## TASK REQUIREMENTS
Pictures stay out of this copy; please retype only the lines from the start of the records through the line with "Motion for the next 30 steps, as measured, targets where".

*** Begin section ***

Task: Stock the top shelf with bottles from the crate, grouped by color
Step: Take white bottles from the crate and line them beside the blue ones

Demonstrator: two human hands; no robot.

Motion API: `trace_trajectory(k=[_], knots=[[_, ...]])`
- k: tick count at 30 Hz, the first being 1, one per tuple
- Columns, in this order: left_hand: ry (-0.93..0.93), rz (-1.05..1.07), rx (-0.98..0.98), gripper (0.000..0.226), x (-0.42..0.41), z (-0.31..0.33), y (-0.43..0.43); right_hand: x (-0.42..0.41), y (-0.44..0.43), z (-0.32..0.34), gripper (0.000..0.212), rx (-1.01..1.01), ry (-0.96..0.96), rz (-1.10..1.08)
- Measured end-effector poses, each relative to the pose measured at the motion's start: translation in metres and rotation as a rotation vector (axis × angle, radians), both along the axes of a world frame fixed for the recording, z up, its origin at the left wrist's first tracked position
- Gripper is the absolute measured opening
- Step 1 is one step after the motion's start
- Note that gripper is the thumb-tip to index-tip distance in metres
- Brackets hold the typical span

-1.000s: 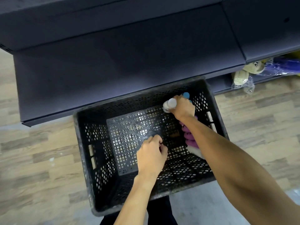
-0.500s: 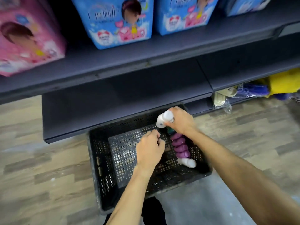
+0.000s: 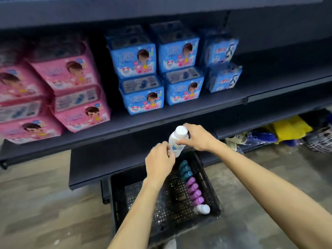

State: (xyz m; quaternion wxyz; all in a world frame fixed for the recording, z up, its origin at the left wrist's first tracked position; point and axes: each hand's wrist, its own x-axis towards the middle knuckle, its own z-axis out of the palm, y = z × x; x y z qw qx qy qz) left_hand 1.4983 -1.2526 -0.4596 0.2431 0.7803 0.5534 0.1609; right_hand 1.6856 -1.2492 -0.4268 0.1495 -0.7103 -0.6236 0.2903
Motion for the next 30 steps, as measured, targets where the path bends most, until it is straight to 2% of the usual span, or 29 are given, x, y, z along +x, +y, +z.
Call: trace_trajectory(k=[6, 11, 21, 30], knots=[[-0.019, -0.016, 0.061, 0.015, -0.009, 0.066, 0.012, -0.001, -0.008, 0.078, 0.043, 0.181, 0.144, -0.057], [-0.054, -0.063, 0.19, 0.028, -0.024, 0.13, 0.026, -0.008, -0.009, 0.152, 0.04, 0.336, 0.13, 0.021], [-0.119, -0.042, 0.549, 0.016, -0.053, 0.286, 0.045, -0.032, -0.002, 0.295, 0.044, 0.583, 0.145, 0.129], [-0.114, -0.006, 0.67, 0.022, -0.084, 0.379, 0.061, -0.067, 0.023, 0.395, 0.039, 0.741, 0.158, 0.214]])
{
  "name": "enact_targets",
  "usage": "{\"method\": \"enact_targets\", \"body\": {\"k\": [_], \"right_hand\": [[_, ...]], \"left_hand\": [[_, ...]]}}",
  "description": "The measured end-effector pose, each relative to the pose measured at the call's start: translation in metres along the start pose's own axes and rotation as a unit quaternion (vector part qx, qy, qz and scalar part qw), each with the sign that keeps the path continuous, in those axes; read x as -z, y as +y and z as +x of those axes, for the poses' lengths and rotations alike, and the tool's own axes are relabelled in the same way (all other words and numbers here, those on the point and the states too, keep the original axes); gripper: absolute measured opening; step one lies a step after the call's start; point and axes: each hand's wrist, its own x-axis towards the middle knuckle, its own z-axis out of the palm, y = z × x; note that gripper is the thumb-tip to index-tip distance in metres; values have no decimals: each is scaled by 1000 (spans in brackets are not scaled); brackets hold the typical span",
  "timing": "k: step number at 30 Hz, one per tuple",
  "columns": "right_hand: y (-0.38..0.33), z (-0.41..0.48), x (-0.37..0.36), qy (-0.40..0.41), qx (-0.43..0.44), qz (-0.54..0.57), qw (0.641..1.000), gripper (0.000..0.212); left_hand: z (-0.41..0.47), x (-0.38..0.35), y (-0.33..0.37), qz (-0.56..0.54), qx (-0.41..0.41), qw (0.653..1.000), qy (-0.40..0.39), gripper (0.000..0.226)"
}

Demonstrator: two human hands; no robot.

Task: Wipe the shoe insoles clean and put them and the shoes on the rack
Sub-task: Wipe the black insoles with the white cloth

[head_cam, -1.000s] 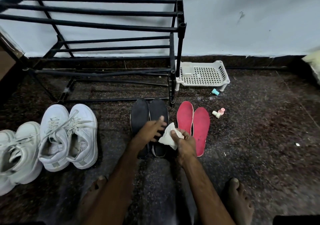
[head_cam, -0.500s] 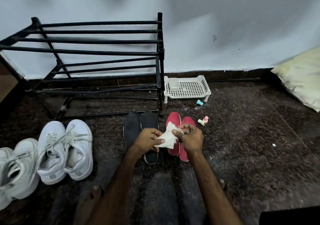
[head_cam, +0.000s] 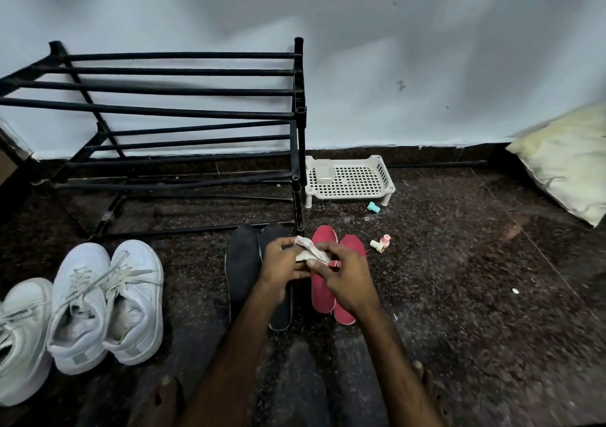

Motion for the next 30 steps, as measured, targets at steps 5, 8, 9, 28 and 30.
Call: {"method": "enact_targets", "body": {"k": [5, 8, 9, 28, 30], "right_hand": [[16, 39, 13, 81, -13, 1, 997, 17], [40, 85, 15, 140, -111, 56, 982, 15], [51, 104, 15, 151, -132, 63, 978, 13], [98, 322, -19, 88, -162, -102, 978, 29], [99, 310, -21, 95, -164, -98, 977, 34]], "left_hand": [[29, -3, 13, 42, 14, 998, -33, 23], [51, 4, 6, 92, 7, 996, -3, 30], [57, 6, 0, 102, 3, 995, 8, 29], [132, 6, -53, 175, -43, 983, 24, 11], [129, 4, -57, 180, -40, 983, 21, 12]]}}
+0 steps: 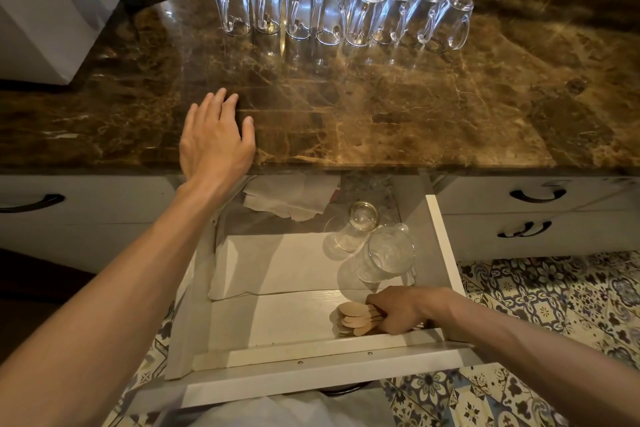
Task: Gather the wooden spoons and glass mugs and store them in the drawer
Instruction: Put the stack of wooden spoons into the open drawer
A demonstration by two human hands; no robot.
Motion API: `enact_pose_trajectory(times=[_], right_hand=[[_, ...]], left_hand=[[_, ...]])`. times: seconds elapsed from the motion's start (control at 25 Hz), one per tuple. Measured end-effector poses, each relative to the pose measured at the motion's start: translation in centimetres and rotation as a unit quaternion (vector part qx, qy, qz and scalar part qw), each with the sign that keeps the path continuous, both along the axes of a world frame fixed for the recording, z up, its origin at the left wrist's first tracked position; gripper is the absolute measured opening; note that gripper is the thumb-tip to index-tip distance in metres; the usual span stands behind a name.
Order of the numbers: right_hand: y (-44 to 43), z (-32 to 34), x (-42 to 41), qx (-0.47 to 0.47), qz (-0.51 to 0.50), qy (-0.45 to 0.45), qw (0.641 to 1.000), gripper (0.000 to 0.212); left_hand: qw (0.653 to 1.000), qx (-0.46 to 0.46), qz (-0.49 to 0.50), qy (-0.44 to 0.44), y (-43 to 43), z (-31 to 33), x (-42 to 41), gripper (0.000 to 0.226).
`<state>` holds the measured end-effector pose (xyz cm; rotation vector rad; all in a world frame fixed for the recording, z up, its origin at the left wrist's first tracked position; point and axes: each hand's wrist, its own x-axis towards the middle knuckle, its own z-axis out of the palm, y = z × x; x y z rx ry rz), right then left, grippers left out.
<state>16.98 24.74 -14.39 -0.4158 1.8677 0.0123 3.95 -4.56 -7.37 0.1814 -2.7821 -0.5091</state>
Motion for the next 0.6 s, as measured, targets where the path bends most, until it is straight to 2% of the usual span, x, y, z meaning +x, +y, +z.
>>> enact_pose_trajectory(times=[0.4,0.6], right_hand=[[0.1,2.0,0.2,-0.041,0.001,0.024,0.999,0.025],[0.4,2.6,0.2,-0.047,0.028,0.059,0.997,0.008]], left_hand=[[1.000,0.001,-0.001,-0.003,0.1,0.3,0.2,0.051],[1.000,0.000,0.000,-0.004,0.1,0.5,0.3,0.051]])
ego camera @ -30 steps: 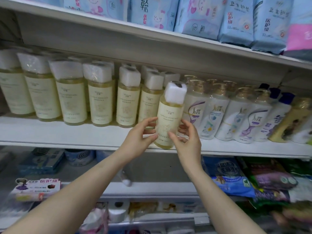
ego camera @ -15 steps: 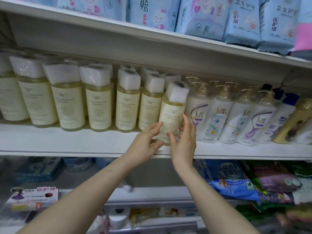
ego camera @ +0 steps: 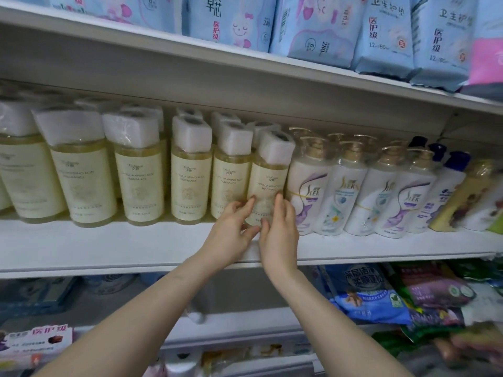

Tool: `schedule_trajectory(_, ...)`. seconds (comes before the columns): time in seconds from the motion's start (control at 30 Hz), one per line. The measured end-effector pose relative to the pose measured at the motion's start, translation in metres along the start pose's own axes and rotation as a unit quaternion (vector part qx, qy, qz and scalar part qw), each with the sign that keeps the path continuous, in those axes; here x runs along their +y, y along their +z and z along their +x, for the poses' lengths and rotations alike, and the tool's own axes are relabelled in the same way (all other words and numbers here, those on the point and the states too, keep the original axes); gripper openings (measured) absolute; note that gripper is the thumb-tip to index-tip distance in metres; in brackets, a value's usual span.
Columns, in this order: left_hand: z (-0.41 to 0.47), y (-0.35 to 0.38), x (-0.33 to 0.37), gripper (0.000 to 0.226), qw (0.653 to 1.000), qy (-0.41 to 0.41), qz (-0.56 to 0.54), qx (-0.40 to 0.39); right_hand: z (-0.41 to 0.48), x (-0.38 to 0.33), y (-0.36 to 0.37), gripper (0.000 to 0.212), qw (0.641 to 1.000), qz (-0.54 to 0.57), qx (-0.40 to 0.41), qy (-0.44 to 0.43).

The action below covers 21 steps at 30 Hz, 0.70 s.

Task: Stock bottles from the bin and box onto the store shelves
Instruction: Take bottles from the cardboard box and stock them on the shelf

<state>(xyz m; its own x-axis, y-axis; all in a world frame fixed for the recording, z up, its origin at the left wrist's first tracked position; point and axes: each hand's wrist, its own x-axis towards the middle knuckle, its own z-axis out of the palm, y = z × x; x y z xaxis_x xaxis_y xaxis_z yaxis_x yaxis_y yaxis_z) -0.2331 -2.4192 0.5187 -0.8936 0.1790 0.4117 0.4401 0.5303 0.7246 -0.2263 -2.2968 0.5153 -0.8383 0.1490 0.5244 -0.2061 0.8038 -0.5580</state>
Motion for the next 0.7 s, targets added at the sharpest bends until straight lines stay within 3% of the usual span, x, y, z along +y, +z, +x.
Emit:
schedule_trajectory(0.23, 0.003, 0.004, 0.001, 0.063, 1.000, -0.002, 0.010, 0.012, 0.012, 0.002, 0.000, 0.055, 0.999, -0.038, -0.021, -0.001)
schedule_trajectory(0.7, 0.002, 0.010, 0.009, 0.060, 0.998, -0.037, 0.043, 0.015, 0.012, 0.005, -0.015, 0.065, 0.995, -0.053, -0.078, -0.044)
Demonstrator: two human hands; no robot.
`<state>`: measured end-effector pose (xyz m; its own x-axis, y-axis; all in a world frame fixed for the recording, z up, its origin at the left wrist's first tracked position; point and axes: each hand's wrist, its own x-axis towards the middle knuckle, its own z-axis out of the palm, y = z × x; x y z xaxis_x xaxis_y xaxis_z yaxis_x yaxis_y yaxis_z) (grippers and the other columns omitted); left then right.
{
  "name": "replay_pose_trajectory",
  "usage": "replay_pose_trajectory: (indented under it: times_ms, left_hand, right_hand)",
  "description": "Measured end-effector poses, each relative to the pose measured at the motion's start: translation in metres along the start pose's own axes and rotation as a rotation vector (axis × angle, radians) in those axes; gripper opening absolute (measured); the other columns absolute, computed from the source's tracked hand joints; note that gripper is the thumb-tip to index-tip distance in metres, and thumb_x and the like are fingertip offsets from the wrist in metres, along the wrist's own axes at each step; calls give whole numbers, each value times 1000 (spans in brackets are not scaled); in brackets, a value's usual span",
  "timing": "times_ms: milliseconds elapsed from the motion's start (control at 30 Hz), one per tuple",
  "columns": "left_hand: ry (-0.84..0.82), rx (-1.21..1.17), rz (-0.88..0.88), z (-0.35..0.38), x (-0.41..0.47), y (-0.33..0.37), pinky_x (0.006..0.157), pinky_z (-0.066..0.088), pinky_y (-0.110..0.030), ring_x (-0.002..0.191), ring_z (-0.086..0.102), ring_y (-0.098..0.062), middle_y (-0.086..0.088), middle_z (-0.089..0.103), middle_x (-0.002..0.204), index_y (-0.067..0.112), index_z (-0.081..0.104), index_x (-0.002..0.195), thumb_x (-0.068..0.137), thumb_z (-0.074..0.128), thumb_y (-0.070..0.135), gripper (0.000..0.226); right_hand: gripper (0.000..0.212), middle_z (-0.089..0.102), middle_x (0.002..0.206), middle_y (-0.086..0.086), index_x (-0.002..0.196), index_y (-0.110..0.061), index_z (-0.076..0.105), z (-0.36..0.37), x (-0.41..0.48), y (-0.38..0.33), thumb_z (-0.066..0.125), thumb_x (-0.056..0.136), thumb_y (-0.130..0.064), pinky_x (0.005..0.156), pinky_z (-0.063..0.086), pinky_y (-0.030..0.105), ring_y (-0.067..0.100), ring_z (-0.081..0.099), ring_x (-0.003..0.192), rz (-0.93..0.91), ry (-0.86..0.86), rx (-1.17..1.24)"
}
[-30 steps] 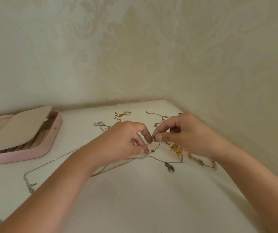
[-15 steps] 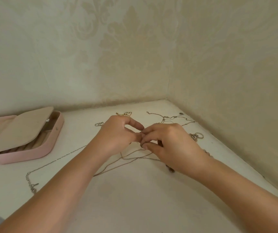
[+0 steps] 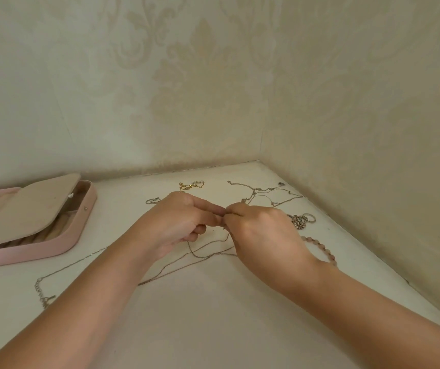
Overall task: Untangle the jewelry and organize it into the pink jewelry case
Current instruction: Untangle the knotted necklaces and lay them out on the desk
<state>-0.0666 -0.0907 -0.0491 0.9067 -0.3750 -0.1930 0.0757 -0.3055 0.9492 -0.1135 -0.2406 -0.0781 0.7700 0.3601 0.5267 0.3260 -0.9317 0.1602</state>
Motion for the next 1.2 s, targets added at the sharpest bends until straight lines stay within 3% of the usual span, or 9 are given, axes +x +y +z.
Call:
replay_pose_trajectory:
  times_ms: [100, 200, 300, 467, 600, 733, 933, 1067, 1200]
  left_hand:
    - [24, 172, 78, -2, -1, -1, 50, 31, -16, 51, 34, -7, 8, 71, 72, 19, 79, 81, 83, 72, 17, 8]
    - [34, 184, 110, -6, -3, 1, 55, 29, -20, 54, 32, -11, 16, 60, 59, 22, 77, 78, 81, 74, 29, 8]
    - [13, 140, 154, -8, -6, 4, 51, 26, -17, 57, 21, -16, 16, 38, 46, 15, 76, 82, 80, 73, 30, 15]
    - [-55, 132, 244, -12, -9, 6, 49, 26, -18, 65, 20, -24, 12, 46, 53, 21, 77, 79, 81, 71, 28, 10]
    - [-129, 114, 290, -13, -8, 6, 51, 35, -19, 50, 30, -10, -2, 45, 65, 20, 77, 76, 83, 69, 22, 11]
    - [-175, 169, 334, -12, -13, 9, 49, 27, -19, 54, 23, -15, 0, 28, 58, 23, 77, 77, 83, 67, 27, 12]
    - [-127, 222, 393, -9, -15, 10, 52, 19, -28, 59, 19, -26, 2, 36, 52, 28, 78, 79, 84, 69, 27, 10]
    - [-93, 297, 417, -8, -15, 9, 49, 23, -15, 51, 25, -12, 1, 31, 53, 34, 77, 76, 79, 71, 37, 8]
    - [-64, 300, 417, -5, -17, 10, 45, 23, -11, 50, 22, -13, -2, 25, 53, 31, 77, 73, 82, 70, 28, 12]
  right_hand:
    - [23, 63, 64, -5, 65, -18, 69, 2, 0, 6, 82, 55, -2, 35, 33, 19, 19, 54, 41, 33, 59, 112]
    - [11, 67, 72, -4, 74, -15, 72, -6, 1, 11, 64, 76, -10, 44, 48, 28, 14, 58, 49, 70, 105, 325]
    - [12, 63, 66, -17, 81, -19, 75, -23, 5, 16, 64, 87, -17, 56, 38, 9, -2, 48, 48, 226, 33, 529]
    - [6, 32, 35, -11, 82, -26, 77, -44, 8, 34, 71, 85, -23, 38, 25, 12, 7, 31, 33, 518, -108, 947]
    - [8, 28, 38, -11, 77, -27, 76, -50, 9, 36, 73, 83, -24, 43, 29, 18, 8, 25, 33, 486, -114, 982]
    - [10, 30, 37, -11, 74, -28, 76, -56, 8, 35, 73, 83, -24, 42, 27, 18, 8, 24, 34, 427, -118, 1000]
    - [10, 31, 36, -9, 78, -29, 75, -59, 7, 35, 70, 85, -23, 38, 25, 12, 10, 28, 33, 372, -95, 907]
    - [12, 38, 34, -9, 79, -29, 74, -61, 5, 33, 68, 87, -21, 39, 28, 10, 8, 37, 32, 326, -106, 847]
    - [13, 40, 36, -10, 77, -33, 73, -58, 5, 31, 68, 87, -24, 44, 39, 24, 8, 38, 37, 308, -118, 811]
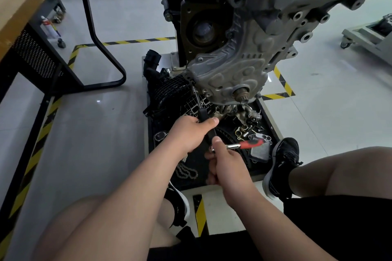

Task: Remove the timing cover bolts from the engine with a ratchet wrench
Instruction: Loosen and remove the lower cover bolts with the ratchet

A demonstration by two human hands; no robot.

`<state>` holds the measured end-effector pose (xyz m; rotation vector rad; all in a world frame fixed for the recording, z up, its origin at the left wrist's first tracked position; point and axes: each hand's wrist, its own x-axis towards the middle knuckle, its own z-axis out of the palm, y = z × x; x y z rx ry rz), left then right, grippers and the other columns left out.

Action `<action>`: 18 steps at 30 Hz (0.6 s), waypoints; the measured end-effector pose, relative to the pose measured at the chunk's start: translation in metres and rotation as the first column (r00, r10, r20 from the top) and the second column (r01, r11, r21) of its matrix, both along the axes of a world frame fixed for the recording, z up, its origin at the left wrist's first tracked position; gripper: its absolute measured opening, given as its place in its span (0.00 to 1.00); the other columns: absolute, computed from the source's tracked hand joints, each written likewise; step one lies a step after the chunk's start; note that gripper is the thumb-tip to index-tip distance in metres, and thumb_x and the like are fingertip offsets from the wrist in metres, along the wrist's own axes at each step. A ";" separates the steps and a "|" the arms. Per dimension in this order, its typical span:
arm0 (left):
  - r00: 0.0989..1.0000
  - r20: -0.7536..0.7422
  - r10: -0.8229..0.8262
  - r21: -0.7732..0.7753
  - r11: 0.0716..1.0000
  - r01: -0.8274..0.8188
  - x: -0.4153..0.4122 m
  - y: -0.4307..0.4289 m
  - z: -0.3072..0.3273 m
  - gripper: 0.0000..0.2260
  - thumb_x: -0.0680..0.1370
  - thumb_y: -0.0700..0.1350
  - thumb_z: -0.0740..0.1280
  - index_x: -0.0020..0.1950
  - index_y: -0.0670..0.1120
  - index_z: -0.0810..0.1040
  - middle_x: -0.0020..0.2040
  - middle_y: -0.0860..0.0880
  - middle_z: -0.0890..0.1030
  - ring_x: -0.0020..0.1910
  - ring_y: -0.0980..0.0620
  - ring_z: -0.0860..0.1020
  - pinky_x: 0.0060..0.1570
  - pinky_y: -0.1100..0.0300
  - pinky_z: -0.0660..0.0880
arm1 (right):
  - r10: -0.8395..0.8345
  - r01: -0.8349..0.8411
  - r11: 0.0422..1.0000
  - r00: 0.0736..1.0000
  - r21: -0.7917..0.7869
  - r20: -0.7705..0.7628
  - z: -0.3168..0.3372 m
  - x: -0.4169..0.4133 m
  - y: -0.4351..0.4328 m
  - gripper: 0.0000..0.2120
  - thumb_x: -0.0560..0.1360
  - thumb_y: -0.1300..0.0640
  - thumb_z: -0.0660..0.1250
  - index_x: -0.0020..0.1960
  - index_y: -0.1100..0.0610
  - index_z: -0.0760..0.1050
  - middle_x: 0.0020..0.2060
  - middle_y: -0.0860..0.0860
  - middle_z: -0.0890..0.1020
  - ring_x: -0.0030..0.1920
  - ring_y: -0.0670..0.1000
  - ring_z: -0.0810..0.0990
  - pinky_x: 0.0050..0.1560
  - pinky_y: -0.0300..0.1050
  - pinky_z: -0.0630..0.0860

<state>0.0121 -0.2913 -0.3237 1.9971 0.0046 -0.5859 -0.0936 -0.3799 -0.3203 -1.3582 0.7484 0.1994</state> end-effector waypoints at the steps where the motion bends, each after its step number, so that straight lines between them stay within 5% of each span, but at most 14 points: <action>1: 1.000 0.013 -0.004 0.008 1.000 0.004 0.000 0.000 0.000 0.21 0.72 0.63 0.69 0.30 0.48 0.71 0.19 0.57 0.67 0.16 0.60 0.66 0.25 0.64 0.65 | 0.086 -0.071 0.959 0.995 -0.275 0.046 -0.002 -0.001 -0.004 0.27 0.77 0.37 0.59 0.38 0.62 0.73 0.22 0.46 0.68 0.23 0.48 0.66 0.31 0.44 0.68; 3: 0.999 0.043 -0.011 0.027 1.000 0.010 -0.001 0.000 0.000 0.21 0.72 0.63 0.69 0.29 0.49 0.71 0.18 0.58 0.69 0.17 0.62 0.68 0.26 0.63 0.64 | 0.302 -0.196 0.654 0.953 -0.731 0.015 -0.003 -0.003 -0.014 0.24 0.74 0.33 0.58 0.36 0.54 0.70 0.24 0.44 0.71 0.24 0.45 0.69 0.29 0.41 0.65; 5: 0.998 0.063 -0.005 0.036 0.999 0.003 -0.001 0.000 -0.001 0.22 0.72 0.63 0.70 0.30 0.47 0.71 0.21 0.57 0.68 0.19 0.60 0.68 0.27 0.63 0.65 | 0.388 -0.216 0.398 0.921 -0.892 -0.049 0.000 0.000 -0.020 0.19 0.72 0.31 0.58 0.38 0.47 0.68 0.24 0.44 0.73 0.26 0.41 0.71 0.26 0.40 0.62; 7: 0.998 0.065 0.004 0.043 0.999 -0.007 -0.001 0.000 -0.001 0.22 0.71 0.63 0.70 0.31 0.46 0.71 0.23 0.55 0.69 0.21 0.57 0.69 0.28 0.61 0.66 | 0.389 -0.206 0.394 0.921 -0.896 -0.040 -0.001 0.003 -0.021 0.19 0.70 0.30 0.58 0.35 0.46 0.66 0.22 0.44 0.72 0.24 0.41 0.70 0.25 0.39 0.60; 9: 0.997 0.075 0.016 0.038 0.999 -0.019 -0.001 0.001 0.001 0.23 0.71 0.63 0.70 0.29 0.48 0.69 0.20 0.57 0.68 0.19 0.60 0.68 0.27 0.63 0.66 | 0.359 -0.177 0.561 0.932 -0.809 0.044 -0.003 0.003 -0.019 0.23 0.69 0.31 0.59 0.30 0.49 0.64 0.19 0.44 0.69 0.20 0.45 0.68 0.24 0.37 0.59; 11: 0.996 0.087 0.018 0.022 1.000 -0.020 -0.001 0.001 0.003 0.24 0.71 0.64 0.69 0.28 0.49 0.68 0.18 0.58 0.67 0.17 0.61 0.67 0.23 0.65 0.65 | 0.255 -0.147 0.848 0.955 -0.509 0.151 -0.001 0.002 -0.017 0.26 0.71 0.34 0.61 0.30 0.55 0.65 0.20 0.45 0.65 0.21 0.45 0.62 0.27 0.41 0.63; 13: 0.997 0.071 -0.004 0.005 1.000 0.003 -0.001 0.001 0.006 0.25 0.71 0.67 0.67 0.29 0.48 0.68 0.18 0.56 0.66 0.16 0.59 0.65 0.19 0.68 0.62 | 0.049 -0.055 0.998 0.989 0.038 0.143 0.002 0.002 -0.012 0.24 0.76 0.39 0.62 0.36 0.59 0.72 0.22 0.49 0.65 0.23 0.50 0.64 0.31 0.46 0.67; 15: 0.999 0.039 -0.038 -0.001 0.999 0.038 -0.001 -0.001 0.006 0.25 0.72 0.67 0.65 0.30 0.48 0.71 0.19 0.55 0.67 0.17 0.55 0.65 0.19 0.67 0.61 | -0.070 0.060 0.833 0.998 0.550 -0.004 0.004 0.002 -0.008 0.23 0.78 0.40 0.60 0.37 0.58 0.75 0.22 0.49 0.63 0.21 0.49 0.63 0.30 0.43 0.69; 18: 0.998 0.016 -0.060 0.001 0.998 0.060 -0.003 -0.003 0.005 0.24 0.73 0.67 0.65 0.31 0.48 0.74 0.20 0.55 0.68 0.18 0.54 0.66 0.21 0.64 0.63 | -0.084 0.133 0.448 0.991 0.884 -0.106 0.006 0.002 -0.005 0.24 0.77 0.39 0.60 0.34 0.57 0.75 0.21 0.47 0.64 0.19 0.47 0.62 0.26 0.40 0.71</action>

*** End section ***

## TASK SOLUTION
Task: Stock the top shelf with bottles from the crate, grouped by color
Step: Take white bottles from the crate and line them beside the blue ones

Demonstrator: two human hands; no robot.

Motion API: `trace_trajectory(k=[_], knots=[[_, ...]])`
- k: tick count at 30 Hz, the first being 1, one per tuple
- Columns, in this order: left_hand: ry (-0.93..0.93), rz (-1.05..1.07), rx (-0.98..0.98), gripper (0.000..0.226), x (-0.42..0.41), z (-0.31..0.33), y (-0.43..0.43); right_hand: x (-0.42..0.41), y (-0.44..0.43), z (-0.32..0.34), gripper (0.000..0.212), rx (-1.01..1.01), ry (-0.96..0.96), rz (-1.10..1.08)
- Measured end-effector poses, each relative to the pose measured at the motion's start: translation in metres and rotation as a rotation vector (axis × angle, radians), both along the axes of a world frame fixed for the recording, z up, its origin at the left wrist's first tracked position
- Gripper is the absolute measured opening
- Step 1 is one step after the motion's start
- Note that gripper is the thumb-tip to index-tip distance in metres
- Brackets hold the typical span

-1.000s: 
-0.500s: 
+0.000s: 

State: (xyz m; quaternion wxyz; all in a world frame fixed for the recording, z up, its origin at the left wrist's first tracked position; point and axes: each hand's wrist, its own x-axis towards the middle knuckle, its own z-axis out of the palm, y = z × x; x y z qw qx qy qz) left_hand 1.4983 -1.2526 -0.4596 0.2431 0.7803 0.5534 0.1609; right_hand 1.6856 -1.2492 -0.4268 0.1495 -0.7103 -0.6236 0.2903
Motion for the next 30 steps, as measured, targets where the path bends most, until it is straight to 2% of the usual span, or 29 are given, x, y, z along +x, +y, +z.

Nothing else remains to be done for this exercise.